Friday, July 09, 2010

Original Recipe or Extra Crispy?

I've been wanting to blog about this topic since the matter came up last week with the July 1 "new law day". This little ditty in the WashPost finally gave me the impetus to sound off.

Now, I'm not a Harvard Law prof, but it seems to me that Mr. Kennedy's examples aren't exactly "apples-to-apples."

First of all, he brings up the Crack Conspiracy Theory (which immediately should signal caution) but since he brought it up, let's go with it.

Unless Mr. Kennedy is stooping to use racial profiling (and with that name, I can't see how this is possible) crack-heads don't necessarily have to be African-Americans (haven't we been told that?). No, crack cocaine laws apply to those persons of any color carrying/using/dealing crack, just as powder cocaine laws apply to those felons. The law has to do with "the thing" NOT the person holding the "thing."

More apropos analogies might be, say, a tax on Rap music CDs or skin tattoos, which theoretically (or dare I say stereotypically) were once the provenance of one racial group more than another. Yet even these examples aren't the same as this law because a sizable portion of Rap consumers are indeed Latinos and Whites; and just tune into any NBA game and you'll see that many non-Caucasian players (regrettably) sport "tatts" nowadays.

It would be interesting to know two things:

1) the percentage of tanning booth customers who are "people of color," AND,

2) if the law-writers knew or discussed this statistic while drafting the legislation (even the snarky off-the-record jokes told in the House & Senate cloakrooms).

But since the Tanning Tax's purpose -- in fact, not in effect -- is to single out tanning beds for an excise (or special) Tax, and the means of this extra revenue is derived from people who seek to DARKEN skin color, how can this tax NOT be considered directed at (and therefore primarily disadvantage) one racial group over another?
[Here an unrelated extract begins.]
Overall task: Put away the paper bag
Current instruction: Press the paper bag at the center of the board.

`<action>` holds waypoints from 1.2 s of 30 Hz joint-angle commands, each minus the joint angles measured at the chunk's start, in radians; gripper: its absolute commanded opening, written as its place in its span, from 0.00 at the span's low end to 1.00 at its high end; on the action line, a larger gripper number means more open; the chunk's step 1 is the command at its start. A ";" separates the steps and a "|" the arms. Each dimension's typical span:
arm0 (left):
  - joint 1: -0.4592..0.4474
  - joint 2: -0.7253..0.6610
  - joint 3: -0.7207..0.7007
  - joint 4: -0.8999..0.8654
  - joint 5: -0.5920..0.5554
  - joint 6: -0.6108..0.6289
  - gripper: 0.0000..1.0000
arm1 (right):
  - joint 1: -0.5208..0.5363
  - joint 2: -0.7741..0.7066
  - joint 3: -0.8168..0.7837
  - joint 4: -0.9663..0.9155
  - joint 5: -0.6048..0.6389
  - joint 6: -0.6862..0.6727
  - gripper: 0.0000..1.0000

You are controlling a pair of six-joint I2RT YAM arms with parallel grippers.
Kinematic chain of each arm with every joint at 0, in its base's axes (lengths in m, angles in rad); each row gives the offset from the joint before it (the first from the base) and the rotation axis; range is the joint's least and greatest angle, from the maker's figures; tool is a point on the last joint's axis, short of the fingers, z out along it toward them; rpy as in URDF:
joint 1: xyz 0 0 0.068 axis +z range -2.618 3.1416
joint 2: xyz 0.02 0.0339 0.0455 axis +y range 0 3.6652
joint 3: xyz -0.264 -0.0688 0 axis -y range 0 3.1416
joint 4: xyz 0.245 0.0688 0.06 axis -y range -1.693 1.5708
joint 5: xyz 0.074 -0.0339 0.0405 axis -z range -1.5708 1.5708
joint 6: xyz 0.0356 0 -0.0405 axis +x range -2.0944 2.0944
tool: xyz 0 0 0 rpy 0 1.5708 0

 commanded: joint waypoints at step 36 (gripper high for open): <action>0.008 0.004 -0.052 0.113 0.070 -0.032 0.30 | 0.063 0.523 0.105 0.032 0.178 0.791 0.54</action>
A tax on Jheri curl, anyone?

Thursday, July 01, 2010

Follow the Blago

This cracks me up--Have you seen yesterday's "Swampland" blog on TIME magazine?

Talking about how the Blago trial in Chicago is opening up a can of worms regarding the complete "transparency" of our Dear Leader. (Now there's a news flash.) Seems that in the wacky, zany world of Chicago politics*, expressing a preference by name and sending in a go-between to lobby for a certain candidate IS NOT the same thing as meddling in the Senate seat replacement process.

(* = which is the Media's term for letting things slide--could you imagine hearing "that's just Texas politics" for explaining the US Attorney firings a few years ago?)

But here is my favorite passage:

"Since the press had no information suggesting otherwise, President
Obama was allowed to move on from the scandal." --
Michael Scherer

ALLOWED! The press "had no info suggesting otherwise..." WTF?!? Did the "press" think Barry deserved a Mulligan since it was just his first drive off the first tee? Mustn't allow a quid pro quo scandal get in the way of a good "immaculation" (nod to RHL3)

Isn't "The Press" supposed to get otherwise information? I couldn' t believe it when it was happening and I really can't believe someone is no suggesting that maybe the news didn't look into this enough. Duh!

And since when does the press take spoon-fed "internal" investigation at face value? (Oh, since Barry just won, that's since when.) BO: "...Um, .... we investigated ourselves, really hard... and we found that we did nothing wrong. Honest. So I guess that answers that." Hey, have you seen my way-cool Office of the President-Elect seal?"

That whole fiasco was akin to "Nothing to see here folks. Nothing to see. Move along, move along."